40 Assim, há que responder à questão prejudicial que o direito comunitário em matéria de livre prestação de serviços se opõe a que um operador económico seja submetido a uma obrigação de inscrição no registo das profissões artesanais que atrase, complique ou torne mais onerosa a prestação dos seus serviços no Estado-Membro de acolhimento, na condição de estarem preenchidas as condições previstas pela directiva de reconhecimento das qualificações profissionais aplicável para o exercício dessa actividade no referido Estado-Membro.

O simples facto de um operador económico estabelecido num Estado-Membro fornecer serviços idênticos ou semelhantes de forma repetida ou mais ou menos regular noutro Estado-Membro sem aí dispor de uma infra-estrutura que lhe permita exercer de forma estável e contínua uma actividade profissional nesse Estado-Membro e, a partir dessa infra-estrutura, oferecer os seus serviços, entre outros, aos nacionais deste não basta para considerar que esse operador está estabelecido no referido Estado-Membro.

Decisão sobre as despesas


Quanto às despesas

41 As despesas efectuadas pelos Governos português e austríaco e pela Comissão, que apresentaram observações ao Tribunal, não são reembolsáveis. Revestindo o processo, quanto às partes na causa principal, a natureza de incidente suscitado perante o órgão jurisdicional nacional, compete a este decidir quanto às despesas.

Parte decisória


Pelos fundamentos expostos,

O TRIBUNAL DE JUSTIÇA

(Quinta Secção)

pronunciando-se sobre a questão submetida pelo Amtsgericht Augsburg, por despacho de 26 de Fevereiro de 2001, declara:

O direito comunitário em matéria de livre prestação de serviços opõe-se a que um operador económico seja submetido a uma obrigação de inscrição no registo das profissões artesanais que atrase, complique ou torne mais onerosa a prestação dos seus serviços no Estado-Membro de acolhimento, na condição de estarem preenchidas as condições previstas pela directiva de reconhecimento das qualificações profissionais aplicável para o exercício dessa actividade no referido Estado-Membro.

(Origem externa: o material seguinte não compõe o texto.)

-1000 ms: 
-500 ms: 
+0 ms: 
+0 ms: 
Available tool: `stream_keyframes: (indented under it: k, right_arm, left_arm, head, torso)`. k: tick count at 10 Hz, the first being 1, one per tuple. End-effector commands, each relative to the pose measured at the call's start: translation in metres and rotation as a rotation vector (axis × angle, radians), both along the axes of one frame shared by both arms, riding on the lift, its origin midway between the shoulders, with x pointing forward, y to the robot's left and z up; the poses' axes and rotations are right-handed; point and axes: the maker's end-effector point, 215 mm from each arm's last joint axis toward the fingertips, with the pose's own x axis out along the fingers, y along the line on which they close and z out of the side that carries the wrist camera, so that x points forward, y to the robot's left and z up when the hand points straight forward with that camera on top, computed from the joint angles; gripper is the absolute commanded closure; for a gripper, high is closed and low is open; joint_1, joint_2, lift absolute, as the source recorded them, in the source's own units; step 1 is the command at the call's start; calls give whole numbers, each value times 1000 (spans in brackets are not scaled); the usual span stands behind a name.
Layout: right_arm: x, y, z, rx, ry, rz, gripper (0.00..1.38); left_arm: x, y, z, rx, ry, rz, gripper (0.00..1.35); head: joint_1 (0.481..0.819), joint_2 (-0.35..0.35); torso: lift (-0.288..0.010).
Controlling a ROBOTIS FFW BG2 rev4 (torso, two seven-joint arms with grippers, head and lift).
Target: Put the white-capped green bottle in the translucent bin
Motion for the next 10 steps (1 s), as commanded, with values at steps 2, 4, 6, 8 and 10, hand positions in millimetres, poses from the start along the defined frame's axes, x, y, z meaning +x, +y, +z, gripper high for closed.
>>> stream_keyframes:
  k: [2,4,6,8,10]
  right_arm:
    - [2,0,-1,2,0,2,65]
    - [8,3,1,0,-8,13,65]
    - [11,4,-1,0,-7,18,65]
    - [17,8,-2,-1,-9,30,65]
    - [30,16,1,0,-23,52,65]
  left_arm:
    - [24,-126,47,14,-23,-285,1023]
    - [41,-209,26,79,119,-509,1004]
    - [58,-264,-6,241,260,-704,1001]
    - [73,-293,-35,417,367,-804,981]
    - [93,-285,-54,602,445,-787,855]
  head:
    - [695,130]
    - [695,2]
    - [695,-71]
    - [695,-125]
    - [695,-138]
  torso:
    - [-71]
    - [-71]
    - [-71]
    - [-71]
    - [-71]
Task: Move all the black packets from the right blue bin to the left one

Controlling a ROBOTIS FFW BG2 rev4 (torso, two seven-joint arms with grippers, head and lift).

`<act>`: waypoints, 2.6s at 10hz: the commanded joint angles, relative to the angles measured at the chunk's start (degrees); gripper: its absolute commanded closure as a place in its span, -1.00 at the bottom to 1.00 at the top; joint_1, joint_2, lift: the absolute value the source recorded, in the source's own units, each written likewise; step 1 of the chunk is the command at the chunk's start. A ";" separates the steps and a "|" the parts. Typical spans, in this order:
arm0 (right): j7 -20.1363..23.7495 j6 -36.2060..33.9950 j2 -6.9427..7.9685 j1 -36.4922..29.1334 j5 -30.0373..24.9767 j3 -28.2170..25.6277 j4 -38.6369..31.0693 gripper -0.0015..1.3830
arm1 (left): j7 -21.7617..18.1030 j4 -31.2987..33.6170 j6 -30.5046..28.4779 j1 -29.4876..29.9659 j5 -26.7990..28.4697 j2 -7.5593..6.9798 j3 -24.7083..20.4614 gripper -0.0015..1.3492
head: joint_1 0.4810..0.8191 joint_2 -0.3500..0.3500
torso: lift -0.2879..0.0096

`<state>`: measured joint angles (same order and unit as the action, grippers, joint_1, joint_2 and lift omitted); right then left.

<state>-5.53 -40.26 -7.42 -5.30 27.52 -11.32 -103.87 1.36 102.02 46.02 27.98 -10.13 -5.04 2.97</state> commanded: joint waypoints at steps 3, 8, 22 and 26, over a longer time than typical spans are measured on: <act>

O simples facto de um operador económico estabelecido num Estado-Membro fornecer serviços idênticos ou semelhantes de forma repetida ou mais ou menos regular noutro Estado-Membro sem aí dispor de uma infra-estrutura que lhe permita exercer de forma estável e contínua uma actividade profissional nesse Estado-Membro e, a partir dessa infra-estrutura, oferecer os seus serviços, entre outros, aos nacionais deste não basta para considerar que esse operador está estabelecido no referido Estado-Membro.